> [TASK STATEMENT]:
Output the entries verbatim, including every line.

_ _ _ _

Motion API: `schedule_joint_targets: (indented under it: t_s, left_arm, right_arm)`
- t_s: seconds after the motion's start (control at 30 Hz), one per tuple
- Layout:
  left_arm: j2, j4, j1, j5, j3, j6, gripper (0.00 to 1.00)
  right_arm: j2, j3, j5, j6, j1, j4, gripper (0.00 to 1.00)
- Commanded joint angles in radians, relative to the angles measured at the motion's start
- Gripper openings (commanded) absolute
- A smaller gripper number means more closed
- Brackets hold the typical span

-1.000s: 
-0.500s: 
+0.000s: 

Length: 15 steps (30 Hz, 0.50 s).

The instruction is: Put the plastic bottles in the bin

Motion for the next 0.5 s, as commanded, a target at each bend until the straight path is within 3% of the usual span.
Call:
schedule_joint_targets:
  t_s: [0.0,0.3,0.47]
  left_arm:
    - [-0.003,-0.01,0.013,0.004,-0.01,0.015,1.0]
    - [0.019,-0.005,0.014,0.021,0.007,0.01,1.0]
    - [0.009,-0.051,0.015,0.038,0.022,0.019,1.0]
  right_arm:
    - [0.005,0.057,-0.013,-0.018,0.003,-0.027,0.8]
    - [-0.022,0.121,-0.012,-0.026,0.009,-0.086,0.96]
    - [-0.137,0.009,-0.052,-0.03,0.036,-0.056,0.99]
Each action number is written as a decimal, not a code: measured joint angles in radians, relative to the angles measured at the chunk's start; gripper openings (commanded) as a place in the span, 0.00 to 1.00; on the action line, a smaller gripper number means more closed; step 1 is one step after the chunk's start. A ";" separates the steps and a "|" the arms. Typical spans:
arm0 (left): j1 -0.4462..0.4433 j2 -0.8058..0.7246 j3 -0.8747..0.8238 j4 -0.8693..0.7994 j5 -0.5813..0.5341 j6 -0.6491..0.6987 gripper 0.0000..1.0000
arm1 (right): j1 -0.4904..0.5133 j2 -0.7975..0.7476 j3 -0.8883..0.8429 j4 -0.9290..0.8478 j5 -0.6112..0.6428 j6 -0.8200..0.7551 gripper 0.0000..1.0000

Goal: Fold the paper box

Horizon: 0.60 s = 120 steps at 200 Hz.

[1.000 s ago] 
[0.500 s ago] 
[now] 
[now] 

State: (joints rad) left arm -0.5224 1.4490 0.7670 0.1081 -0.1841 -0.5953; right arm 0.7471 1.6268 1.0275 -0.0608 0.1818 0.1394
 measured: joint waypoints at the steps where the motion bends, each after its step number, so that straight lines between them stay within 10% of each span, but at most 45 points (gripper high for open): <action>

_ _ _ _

> [ANSWER BELOW]:
Motion API: `schedule_joint_targets: (indented under it: t_s, left_arm, right_arm)`
- t_s: seconds after the motion's start (control at 30 Hz), one per tuple
- Layout:
  left_arm: j2, j4, j1, j5, j3, j6, gripper (0.00 to 1.00)
  right_arm: j2, j3, j5, j6, j1, j4, gripper (0.00 to 1.00)
- Commanded joint angles in radians, relative to the angles measured at the motion's start
- Gripper openings (commanded) absolute
- A smaller gripper number means more closed
- Brackets hold the typical span

-1.000s: 
-0.500s: 
+0.000s: 

Length: 15 steps (30 Hz, 0.50 s).

The instruction is: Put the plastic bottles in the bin

Motion for the next 0.5 s, as commanded, a target at each bend until the straight path is within 3% of the usual span.
Call:
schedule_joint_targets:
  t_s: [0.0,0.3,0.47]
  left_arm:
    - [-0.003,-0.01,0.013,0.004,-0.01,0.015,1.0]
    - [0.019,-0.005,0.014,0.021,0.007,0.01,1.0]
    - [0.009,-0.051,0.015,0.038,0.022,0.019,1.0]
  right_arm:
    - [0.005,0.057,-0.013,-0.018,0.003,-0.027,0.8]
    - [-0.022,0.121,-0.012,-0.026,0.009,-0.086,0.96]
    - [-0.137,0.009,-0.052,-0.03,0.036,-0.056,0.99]
Each action number is written as a decimal, not a code: measured joint angles in radians, relative to the angles measured at the chunk's start; gripper openings (commanded) as a place in the span, 0.00 to 1.00; on the action line, a smaller gripper number means more closed; step 1 is one step after the chunk's start. A ";" separates the steps and a "|" the arms. Typical spans:
arm0 (left): j1 -0.4462..0.4433 j2 -0.8058..0.7246 j3 -0.8747..0.8238 j4 -0.8693..0.7994 j5 -0.5813..0.5341 j6 -0.6491..0.6987 gripper 0.0000..1.0000
arm1 (right): j1 -0.4904..0.5133 j2 -0.7975..0.7476 j3 -0.8883..0.8429 j4 -0.9290..0.8478 j5 -0.6112..0.6428 j6 -0.8200..0.7551 gripper 0.0000..1.0000

Goal: Fold the paper box

Horizon: 0.60 s = 120 steps at 200 Hz.

[1.000 s ago] 
[0.500 s ago] 
[now] 
[now] 

State: (joints rad) left arm -0.5224 1.4490 0.7670 0.1081 -0.1841 -0.5953; right arm 0.7471 1.6268 1.0275 -0.0608 0.1818 0.1394
 measured: joint waypoints at the steps where the motion bends, each after its step number, so that straight lines between them stay within 10% of each span, but at most 45 points (gripper high for open): <action>

What has been written here completes the answer.